===== MATERIAL FOR THIS TASK =====

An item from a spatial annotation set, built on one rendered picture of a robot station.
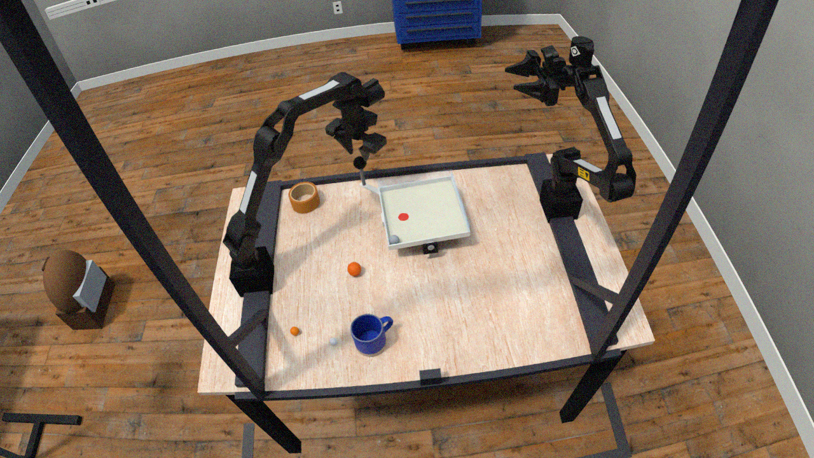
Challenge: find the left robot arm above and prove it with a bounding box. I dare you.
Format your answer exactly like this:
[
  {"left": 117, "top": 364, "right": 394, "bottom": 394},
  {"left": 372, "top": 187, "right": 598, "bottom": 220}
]
[{"left": 223, "top": 72, "right": 385, "bottom": 272}]

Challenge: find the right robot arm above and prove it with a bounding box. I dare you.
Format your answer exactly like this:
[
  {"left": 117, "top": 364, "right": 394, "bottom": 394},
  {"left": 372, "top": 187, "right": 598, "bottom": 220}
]
[{"left": 541, "top": 36, "right": 637, "bottom": 203}]

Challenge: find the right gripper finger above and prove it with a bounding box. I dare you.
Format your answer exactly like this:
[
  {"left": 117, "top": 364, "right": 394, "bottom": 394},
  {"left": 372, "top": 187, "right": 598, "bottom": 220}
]
[
  {"left": 513, "top": 77, "right": 546, "bottom": 102},
  {"left": 505, "top": 54, "right": 531, "bottom": 77}
]

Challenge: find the brown tape roll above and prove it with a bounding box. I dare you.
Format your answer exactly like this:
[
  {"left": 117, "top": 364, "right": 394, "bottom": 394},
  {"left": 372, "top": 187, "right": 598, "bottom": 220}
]
[{"left": 288, "top": 182, "right": 320, "bottom": 214}]

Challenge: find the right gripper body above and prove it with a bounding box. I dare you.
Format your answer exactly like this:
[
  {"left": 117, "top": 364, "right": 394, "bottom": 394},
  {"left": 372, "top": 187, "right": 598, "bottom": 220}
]
[{"left": 527, "top": 50, "right": 571, "bottom": 106}]

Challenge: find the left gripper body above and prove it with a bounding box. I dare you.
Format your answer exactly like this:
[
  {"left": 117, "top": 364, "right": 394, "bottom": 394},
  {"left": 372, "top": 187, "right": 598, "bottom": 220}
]
[{"left": 326, "top": 113, "right": 387, "bottom": 154}]

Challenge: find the blue mug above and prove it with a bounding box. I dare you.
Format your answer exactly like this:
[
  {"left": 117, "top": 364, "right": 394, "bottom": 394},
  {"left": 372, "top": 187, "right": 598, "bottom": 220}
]
[{"left": 350, "top": 314, "right": 394, "bottom": 357}]

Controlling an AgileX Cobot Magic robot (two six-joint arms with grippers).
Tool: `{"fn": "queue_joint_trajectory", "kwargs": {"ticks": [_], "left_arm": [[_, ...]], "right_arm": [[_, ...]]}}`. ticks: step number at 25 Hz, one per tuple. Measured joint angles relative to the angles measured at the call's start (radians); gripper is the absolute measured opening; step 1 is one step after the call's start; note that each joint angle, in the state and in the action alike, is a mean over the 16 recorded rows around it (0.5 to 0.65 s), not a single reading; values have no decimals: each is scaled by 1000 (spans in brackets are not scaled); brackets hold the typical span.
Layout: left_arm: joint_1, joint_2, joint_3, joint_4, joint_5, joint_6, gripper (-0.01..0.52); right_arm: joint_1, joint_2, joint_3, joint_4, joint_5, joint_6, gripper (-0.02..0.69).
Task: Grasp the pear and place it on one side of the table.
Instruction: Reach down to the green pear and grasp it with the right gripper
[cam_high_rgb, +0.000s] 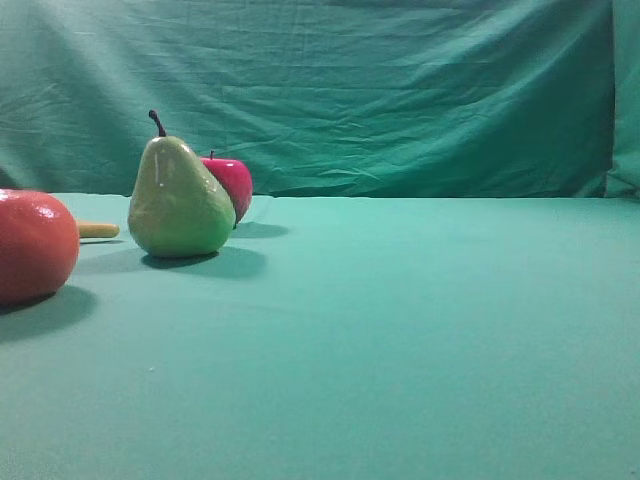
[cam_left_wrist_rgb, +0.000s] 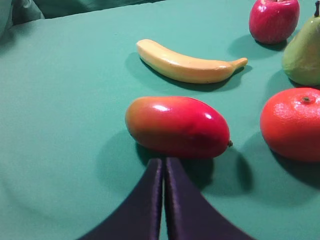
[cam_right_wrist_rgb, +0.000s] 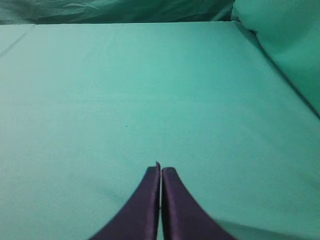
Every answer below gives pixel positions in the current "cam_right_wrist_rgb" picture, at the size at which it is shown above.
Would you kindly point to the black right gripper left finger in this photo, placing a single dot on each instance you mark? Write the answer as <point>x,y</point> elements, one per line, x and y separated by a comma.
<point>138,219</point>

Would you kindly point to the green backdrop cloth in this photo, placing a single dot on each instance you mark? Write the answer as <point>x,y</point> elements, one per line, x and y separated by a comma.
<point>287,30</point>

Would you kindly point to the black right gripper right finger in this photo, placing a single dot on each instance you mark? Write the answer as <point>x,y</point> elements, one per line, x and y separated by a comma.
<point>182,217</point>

=====

WHAT YOU NEED TO DO:
Each entry should be repeated exactly as it appears; the pictures stay out.

ANSWER TO THIS TASK:
An item from a spatial annotation set, built on one rendered picture of a robot station.
Challenge: find the left robot arm above and prove it with a bounding box. I dare you.
Format your answer exactly like this:
[
  {"left": 117, "top": 364, "right": 394, "bottom": 394},
  {"left": 372, "top": 187, "right": 598, "bottom": 220}
]
[{"left": 223, "top": 72, "right": 385, "bottom": 272}]

Challenge: find the right robot arm above and prove it with a bounding box. I dare you.
Format your answer exactly like this:
[
  {"left": 117, "top": 364, "right": 394, "bottom": 394},
  {"left": 372, "top": 187, "right": 598, "bottom": 220}
]
[{"left": 541, "top": 36, "right": 637, "bottom": 203}]

Challenge: find the right gripper finger above and prove it with a bounding box. I dare you.
Format your answer exactly like this:
[
  {"left": 117, "top": 364, "right": 394, "bottom": 394},
  {"left": 372, "top": 187, "right": 598, "bottom": 220}
]
[
  {"left": 513, "top": 77, "right": 546, "bottom": 102},
  {"left": 505, "top": 54, "right": 531, "bottom": 77}
]

Challenge: find the brown tape roll above and prove it with a bounding box. I dare you.
Format your answer exactly like this:
[
  {"left": 117, "top": 364, "right": 394, "bottom": 394},
  {"left": 372, "top": 187, "right": 598, "bottom": 220}
]
[{"left": 288, "top": 182, "right": 320, "bottom": 214}]

Challenge: find the right gripper body above and prove it with a bounding box. I dare you.
Format your answer exactly like this:
[
  {"left": 117, "top": 364, "right": 394, "bottom": 394},
  {"left": 372, "top": 187, "right": 598, "bottom": 220}
]
[{"left": 527, "top": 50, "right": 571, "bottom": 106}]

Challenge: find the left gripper body above and prove it with a bounding box. I dare you.
Format your answer exactly like this:
[
  {"left": 117, "top": 364, "right": 394, "bottom": 394},
  {"left": 372, "top": 187, "right": 598, "bottom": 220}
]
[{"left": 326, "top": 113, "right": 387, "bottom": 154}]

Challenge: find the blue mug above and prove it with a bounding box. I dare you.
Format your answer exactly like this:
[
  {"left": 117, "top": 364, "right": 394, "bottom": 394},
  {"left": 372, "top": 187, "right": 598, "bottom": 220}
]
[{"left": 350, "top": 314, "right": 394, "bottom": 357}]

Controlling an AgileX Cobot Magic robot (two six-joint arms with grippers).
Tool: `{"fn": "queue_joint_trajectory", "kwargs": {"ticks": [_], "left_arm": [[_, ...]], "right_arm": [[_, ...]]}}`. ticks: step number at 25 Hz, one per tuple. Measured joint angles relative to the angles measured at the call's start (radians); gripper is the absolute measured opening; step 1 is one step after the call's start; note that each joint angle, in the state and in the action alike, is a mean over the 16 recorded rows around it (0.5 to 0.65 s), not a single reading; values have no decimals: each is scaled by 1000 (spans in brackets are not scaled); brackets hold the typical span.
Layout: left_arm: joint_1, joint_2, joint_3, joint_4, joint_5, joint_6, gripper (-0.01..0.52); right_arm: joint_1, joint_2, joint_3, joint_4, joint_5, joint_6, gripper (-0.02..0.69).
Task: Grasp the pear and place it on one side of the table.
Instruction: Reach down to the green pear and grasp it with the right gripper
[cam_high_rgb, +0.000s] 
[cam_left_wrist_rgb, +0.000s] 
[cam_right_wrist_rgb, +0.000s] 
Every answer below gives pixel positions in the current "cam_right_wrist_rgb" picture, at the size at which it is shown above.
Would you kindly point to the black right gripper left finger in this photo, placing a single dot on each instance you mark? Write the answer as <point>x,y</point> elements, one per line, x and y separated by a comma.
<point>138,219</point>

Would you kindly point to the green backdrop cloth in this photo, placing a single dot on each instance you mark? Write the answer as <point>x,y</point> elements, one per line, x and y separated by a comma.
<point>287,30</point>

Would you kindly point to the black right gripper right finger in this photo, placing a single dot on each instance you mark? Write the answer as <point>x,y</point> elements, one per line, x and y separated by a comma.
<point>182,217</point>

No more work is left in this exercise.